Jeff King wrote:
> Thinking on it more, my patch, hacky thought it seems, may not be the
> worst solution. Here are the options that I see:
> 
>   1. Use a regex library that does not require NUL termination. If we
>      are bound by the regular regexec interface, this is not feasible.
>      But the GNU implementation works on arbitrary-length buffers (you
>      just have to use a slightly different interface), and we already
>      carry it in compat. It would mean platforms which provide a working
>      but non-GNU regexec would have to start defining NO_REGEX.

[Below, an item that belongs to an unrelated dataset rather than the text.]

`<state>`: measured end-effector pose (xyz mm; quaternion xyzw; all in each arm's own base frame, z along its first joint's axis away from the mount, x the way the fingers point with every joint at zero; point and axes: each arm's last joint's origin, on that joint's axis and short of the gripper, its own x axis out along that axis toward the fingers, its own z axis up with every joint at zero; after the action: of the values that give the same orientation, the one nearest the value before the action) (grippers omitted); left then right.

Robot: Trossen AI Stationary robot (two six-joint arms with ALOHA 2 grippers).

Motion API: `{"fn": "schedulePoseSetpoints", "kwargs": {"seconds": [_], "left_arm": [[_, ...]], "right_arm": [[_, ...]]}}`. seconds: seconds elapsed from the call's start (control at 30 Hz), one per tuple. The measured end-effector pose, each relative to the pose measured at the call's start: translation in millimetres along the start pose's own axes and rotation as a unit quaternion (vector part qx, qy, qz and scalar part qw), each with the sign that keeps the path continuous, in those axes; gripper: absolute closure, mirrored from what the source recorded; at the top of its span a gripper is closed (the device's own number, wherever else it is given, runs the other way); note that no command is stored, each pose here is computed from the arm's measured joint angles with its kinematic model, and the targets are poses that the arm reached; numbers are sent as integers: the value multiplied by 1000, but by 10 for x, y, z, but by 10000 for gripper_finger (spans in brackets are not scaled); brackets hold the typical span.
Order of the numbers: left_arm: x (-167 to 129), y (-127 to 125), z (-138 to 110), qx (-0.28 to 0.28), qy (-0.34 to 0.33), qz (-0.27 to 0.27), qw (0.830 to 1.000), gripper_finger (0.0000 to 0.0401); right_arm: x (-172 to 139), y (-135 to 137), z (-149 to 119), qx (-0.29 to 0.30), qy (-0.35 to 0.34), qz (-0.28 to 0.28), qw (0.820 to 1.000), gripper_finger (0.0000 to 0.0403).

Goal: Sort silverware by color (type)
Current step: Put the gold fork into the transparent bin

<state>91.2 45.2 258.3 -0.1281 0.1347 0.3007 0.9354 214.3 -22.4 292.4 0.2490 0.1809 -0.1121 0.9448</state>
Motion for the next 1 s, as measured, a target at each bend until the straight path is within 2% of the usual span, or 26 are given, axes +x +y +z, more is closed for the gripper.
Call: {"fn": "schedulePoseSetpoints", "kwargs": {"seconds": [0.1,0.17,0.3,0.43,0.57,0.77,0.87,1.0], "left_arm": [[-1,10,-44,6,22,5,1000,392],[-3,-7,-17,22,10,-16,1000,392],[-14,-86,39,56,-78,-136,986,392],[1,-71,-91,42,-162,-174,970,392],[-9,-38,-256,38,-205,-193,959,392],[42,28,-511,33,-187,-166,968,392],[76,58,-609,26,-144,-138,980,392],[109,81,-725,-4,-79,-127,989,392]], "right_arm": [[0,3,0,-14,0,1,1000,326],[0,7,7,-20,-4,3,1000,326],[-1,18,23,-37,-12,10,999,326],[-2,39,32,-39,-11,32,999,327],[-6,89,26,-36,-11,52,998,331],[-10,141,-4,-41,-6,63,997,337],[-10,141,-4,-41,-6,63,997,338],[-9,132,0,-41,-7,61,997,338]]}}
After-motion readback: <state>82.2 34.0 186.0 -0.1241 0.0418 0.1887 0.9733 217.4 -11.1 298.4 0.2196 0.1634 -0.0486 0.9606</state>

I have thought about the possibility of doing this for unrelated reasons
in the past.

On cygwin, there have been two unexpected test passes since about v1.6.0
(I reported it to the list in passing), like so:

    [ ... ]
    All tests successful.

    Test Summary Report
    -------------------
    t0050-filesystem.sh                              (Wstat: 0 Tests: 9 Failed: 
0)
      TODO passed:   5
    t7008-grep-binary.sh                             (Wstat: 0 Tests: 20 
Failed: 0)
      TODO passed:   12
    Files=604, Tests=8439, 11190 wallclock secs ( 2.59 usr  1.59 sys + 7294.86 
cusr
    3416.65 csys = 10715.70 CPU)
    Result: PASS

In particular, t7008.12 passes on cygwin because the regex library apparently
matches '.' to NUL. Indeed if you add a test_pause to the script and execute
"grep .fi a" (note grep *not* git-grep) then "Binary file a matches" on Linux,
cygwin and MinGW. (So I assume the test was added to document a difference in
behaviour to GNU grep).

So, if we use the GNU interface to the regex routines in compat, then we may
specify the "grep syntax" for use in git-grep. (Well that's the theory, I've
not actually tried to code it up, so take this with a pinch of salt! :-P ).